# T-Dash Evo



## dtomol (Mar 30, 2005)

WHAT'S NEXT FOR DASH -MOTORSPORTS..."Dan says: It's the T-Dash EVO - featuring a removable magnet that runs the entire width of the chassis. There will be different strengths of this traction magnet available, as well as a brass insert if you want better handling over a stock T-Dash, but without the magnetic down force.
This required a revamp of the electricals and this chassis will use Magna-Trac type electrical connectors on the bottom and will also use brush cups.
So the 'evolution' part is a T-Dash with what I consider better electricals, a snap-in rear axle and a removable traction magnet that can be swapped for a brass handling bar. It will come in different grades of motor magnet strengths and armature resistances. Vented chassis delrin idler gear wider wheels & tires
any more word on this Chassis?


----------



## LostDog44 (Mar 18, 2013)

Sounds like an awesome chassis. Cant wait!


----------



## noddaz (Aug 6, 1999)

*wow*

sounds great!

Scott


----------



## foxkilo (Mar 27, 2008)

Sounds great. As I know Dan he has made a good job out of it and it will be awsome.

But Dan, did you have a look at later Faller chassis? Apart from the magnet, it sounds like it. Snap-in rear-axles (front as well), brush springs (although they didn't use cups), vented top plate and delron, nylon idler gear they had the lot.

So when Dan calls his chassis Evo than Faller was a kind of evo to the tjet. But it took them several evolutionary stages to reach the final outcome, which probably broke their neck. Customers don't like to be some kind of Beta tester.

Mario


----------



## lenny (Feb 29, 2000)

foxkilo said:


> Sounds great. As I know Dan he has made a good job out of it and it will be awsome.
> 
> But Dan, did you have a look at later Faller chassis? Apart from the magnet, it sounds like it. Snap-in rear-axles (front as well), brush springs (although they didn't use cups), vented top plate and delron, nylon idler gear they had the lot.
> 
> ...


??????????

WTF are u talking about?


----------



## foxkilo (Mar 27, 2008)

Sorry Dan, if you got me wrong. It was not intended to criticise you.

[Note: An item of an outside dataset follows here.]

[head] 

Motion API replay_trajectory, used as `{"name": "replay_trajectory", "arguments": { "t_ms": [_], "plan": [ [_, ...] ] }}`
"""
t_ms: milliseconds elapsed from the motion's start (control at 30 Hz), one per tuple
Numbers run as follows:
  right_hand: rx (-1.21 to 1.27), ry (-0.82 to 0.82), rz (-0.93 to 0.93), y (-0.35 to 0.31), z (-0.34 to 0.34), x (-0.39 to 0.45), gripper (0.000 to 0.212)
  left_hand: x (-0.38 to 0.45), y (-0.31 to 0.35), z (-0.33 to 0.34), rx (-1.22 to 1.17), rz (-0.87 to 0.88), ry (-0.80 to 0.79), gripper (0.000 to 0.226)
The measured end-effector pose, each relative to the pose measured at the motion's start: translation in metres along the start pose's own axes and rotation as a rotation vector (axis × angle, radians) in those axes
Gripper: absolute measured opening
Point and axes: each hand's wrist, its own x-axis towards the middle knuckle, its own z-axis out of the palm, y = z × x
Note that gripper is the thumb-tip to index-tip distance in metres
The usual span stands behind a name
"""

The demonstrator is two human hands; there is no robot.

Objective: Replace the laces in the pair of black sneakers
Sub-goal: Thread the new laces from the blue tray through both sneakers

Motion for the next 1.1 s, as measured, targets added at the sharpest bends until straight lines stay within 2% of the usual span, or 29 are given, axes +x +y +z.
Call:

Just wanted to show that you and Faller had similar ideas to improve the tjet. 
Only it took them several steps to reach that goal and when they finally did they had alienated a lot of customers. As I know your products from past experience they come out more or less faultless. Just the usual bit of running in and tweaking.

please no hard feelings as we all are gratefull to your commitment.

Mario


----------



## lenny (Feb 29, 2000)

foxkilo said:


> Sorry Dan, if you got me wrong. It was not intended to criticise you.
> 
> Just wanted to show that you and Faller had similar ideas to improve the tjet.
> Only it took them several steps to reach that goal and when they finally did they had alienated a lot of customers. As I know your products from past experience they come out more or less faultless. Just the usual bit of running in and tweaking.
> ...


Oh..... You were talking about Dash and 'production/beta testing'... Sorry, I misunderstood your post.

Dan


----------



## foxkilo (Mar 27, 2008)

Sorry Dan, that my post was open to misinterpretation.
Just for a laugh you should have look at the way Faller changed their tjet clone in just over five years. If my count is right we are talking 6-7 main variations plus several subvariations. They didn't take the time for thorough testing instead rushed them into production. Must have cost them a fortune and the loyalty of their customers.

Btw their approach to bearing the armuture is really nice and their philosophy of small diameters for axles to reduce friction ain't too bad either.

Mario


----------



## old blue (May 4, 2007)

This may be posted in another thread, but what is the timeframe for these new chassis? Will we see them at the fall slot car shows? I am just excited. 

Thanks,
Old Blue


----------



## A/GS (Jul 10, 2014)

old blue said:


> This may be posted in another thread, but what is the timeframe for these new chassis? Will we see them at the fall slot car shows? I am just excited.
> 
> Thanks,
> Old Blue


I'm excited as well; as I'm sure all those on HT into the HO Slot car Hobby are. About anything and everything from Dan and Dash. Be it Chassis, Parts, or Bodies. It's all good ! I'll grab what I can, while I can, before it all disappears; like the T-Dash did. I'm not sure how many of the new chassis I'll get; only that I'll get as many as I possibly can.


----------



## old blue (May 4, 2007)

You do know you can order the T-Dash chassis on his facebook site, correct?

Old Blue


----------



## slotcarman12078 (Oct 3, 2008)

Tom Stumpf still has some T Dash. I wouldn't be shocked if Slots n Stuff Andrew and Jag Hobbies have chassis still also.


----------



## A/GS (Jul 10, 2014)

old blue said:


> You do know you can order the T-Dash chassis on his facebook site, correct?
> 
> Old Blue


I bought 50 of the T-Dash chassis from Slots n Stuff; but the last time I was on their site they were listed as sold out. Frankly, I'm surprised, no shocked, that with the quality of the chassis; and the price they were selling at, how any could be left at all !  ....Terry


----------



## lenny (Feb 29, 2000)

A/GS said:


> I bought 50 of the T-Dash chassis from Slots n Stuff; but the last time I was on their site they were listed as sold out. Frankly, I'm surprised, no shocked, that with the quality of the chassis; and the price they were selling at, how any could be left at all !  ....Terry


...Because I assemble each one by hand and it takes a lot to get these made. We have roughly 2000 remaining to be made from the first batch. I ran out of some parts recently which interrupted the flow of supply.

The Tri-lam arm is nearly sold out and I've been getting orders for these chassis with the 2 lam 16+ ohm arm.

I can tell you that Andy and Jim will be getting more in the next week.


----------



## A/GS (Jul 10, 2014)

lenny said:


> ...Because I assemble each one by hand and it takes a lot to get these made. We have roughly 2000 remaining to be made from the first batch. I ran out of some parts recently which interrupted the flow of supply.
> 
> The Tri-lam arm is nearly sold out and I've been getting orders for these chassis with the 2 lam 16+ ohm arm.
> 
> I can tell you that Andy and Jim will be getting more in the next week.


You've done an amazing job with this chassis Dan; and delivered it at an astoundingly low price as well. I can only hope that somehow you've managed to receive a profit from all your blood, sweat, and tears invested in this project. I know your next chassis will be even more successful. :wave: ....Terry


----------